The burbling call of a Long-billed Curlew echoed across the dry fields as my dad and I stepped out of the minivan to listen. We stood on a dirt road about 20 miles west of Malta, craning our necks as we squinted at the sky, searching for a tiny dot that might be a Sprague’s Pipit. The unnamed road ran smack-dab through the middle of some of Montana’s best pipit habitat, and after missing several other prairie and marsh specialists at Bowdoin that morning (including Baird’s and Nelson’s Sparrows and Sedge Wren), we had come here for one last-ditch effort.
Unfortunately, we had limited pipit experience to draw on. We’d only seen one before, in a thunderstorm on a road-turned-to-gumbo last July. Nick Ramsey had spotted that bird as we had frantically knocked mud off our car wheels, so we’d never even found the species by ourselves—making locating one now seem like a long shot. Thankfully, few clouds loomed on the horizon, meaning we probably wouldn’t have to deal with another thunderstorm.
Our search tactic involved conducting five-minute point counts every half mile, getting out of the car and listening for the birds. This was how most pipits had been detected on this road in the first place, and thanks to the science project I’d worked on last summer, I knew roughly how long to stay at each place before designating it “pipitless” and moving on.
The first couple of points produced good birds, but nothing of exceptional interest. Vesper and Grasshopper Sparrows sang from the tufts of grass along the fence, and a few acrobatic Franklin’s Gulls spun in the sky above us. At places with more dense shrubbery the dry, buzzy trills of Clay-colored Sparrows joined the grassland chorus.
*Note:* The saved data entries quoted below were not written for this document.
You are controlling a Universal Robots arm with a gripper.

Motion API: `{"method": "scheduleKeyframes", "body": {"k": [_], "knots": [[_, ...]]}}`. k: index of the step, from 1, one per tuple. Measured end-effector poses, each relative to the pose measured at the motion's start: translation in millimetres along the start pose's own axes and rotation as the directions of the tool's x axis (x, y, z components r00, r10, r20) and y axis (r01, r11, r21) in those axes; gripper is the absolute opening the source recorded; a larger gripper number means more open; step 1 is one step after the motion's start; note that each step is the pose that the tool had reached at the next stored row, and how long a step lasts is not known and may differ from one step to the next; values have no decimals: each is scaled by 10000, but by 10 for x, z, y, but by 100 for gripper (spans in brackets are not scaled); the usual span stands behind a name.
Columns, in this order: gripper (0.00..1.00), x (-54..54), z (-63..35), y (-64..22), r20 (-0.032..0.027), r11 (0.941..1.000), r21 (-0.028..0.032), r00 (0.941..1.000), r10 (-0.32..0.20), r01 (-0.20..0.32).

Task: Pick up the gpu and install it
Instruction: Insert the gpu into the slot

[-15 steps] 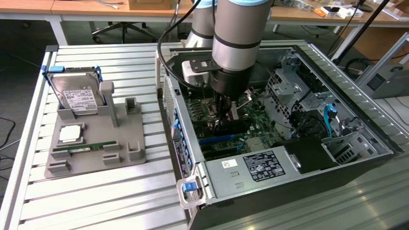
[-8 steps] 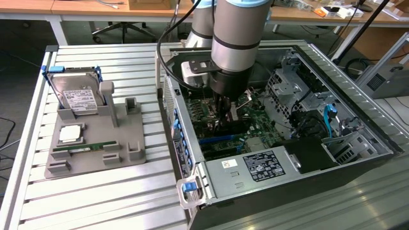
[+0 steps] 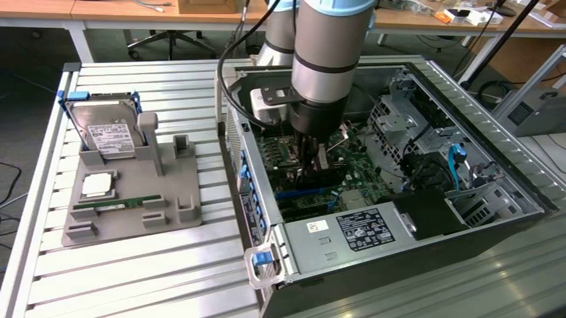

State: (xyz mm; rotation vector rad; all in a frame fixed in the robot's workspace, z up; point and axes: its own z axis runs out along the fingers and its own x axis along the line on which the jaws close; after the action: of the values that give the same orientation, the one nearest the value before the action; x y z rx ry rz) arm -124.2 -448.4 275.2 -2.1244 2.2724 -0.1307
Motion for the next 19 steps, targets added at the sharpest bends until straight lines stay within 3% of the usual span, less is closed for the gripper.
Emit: {"method": "scheduleKeyframes", "body": {"k": [4,8,13,16,19], "knots": [[27,0,4,0,-3,10000,-5,10000,0,0],[27,0,10,0,-12,9998,-211,10000,-10,10],[27,0,11,0,-17,9998,-216,10000,-8,8],[27,-1,38,0,12,9998,-219,10000,-6,6],[27,-2,59,1,101,9997,-226,9999,-1,3]]}}
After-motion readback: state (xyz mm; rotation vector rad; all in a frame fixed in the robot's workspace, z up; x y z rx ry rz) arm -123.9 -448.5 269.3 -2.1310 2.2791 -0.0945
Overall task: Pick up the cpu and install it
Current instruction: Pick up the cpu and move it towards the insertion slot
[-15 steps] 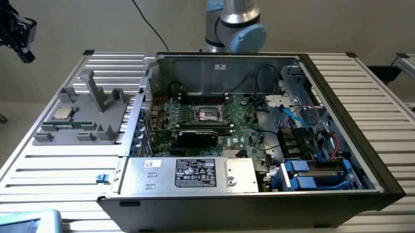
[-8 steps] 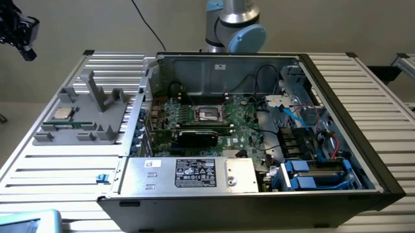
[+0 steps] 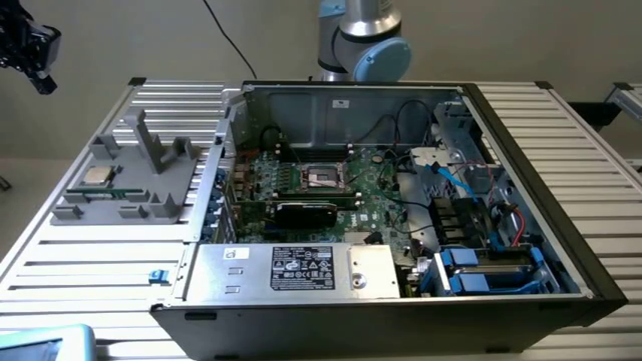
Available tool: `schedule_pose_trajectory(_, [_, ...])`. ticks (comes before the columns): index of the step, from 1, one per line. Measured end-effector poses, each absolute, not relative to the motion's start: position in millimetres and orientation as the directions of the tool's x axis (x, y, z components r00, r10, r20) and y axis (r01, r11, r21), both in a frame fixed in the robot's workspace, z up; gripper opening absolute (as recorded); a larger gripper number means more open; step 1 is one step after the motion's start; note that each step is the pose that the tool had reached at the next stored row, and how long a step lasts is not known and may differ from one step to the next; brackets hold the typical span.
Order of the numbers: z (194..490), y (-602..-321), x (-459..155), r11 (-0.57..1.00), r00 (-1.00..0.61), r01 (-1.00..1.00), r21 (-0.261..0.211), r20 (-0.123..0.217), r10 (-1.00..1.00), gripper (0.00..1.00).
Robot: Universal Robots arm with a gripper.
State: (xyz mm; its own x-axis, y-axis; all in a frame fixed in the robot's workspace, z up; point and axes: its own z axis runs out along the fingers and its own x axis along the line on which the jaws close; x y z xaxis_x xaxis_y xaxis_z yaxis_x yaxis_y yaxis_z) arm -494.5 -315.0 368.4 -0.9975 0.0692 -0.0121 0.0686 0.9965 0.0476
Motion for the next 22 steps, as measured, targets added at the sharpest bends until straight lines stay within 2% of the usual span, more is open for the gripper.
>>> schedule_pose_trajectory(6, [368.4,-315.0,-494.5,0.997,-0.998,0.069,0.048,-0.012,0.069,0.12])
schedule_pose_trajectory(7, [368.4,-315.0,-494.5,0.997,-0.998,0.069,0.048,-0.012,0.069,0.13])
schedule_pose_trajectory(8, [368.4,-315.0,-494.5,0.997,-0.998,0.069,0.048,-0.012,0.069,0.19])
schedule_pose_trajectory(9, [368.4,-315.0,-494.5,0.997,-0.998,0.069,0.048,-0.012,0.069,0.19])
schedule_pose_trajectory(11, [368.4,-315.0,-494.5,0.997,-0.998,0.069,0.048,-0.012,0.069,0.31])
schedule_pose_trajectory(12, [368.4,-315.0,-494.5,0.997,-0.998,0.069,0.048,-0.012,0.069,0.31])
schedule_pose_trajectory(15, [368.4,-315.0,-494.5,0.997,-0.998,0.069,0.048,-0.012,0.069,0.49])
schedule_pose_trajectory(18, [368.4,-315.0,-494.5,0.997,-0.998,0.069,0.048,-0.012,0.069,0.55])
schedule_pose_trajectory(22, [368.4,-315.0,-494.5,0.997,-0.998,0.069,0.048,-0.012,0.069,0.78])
Then the scenery changed. Rather than parking next to fenced-off rangeland, the habitat on the left side of the road turned into a more natural-looking swath of native shortgrass prairie. As I got out of the car, I swore that I heard what eBird describes as the sound of “a cascading waterfall of tiny pebbles.” I’d been continuously playing the song as we’d driven between points to instill it in my head, so I couldn’t tell if what I’d heard was just my own brain playing back the song of a Sprague’s Pipit or not. Then, I heard it faintly again. As my dad grabbed his camera from the car, I set off into the prairie after the sound, flushing a pair of Ring-necked Pheasant from a bush. I climbed several ridges, watching my footsteps for rattlesnakes, until it sounded like the bird flew right above me. I looked up, and suddenly saw it—a tiny speck hovering in the blue space between the clouds, singing away.
After showing it to my dad we just stood there watching what would have been the most incredibly boring part of birding for many people—but not for us. The pipit never descended, and instead slowly drifted further and further away until it was out of sight. We’d found a Sprague’s Pipit on our own! Of course, we knew that they were in the area, but locating an individual bird was still no small task!
The pipit was just the beginning of the prairie species we spotted on that road. As we kept driving, we began to pass large numbers of displaying Lark Buntings, which flew up about five feet before floating down, compared to the pipit’s display hundreds of feet above the earth. We passed a cattle grate, flushing a quintuplet of Sharp-tailed Grouse, several of which posed on the side of the road for us. Some of the Lark Buntings flashed white rumps, revealing themselves to be Bobolinks instead, which had a very similar display to the buntings, and in a very short-cut grain field I spotted three Chestnut-collared Longspurs. We’d ticked off most of Montana’s prairie birds on just this one road! Thrilled and relieved by our success, we got back on Highway 2 headed west, ready for the birds of Glacier National Park.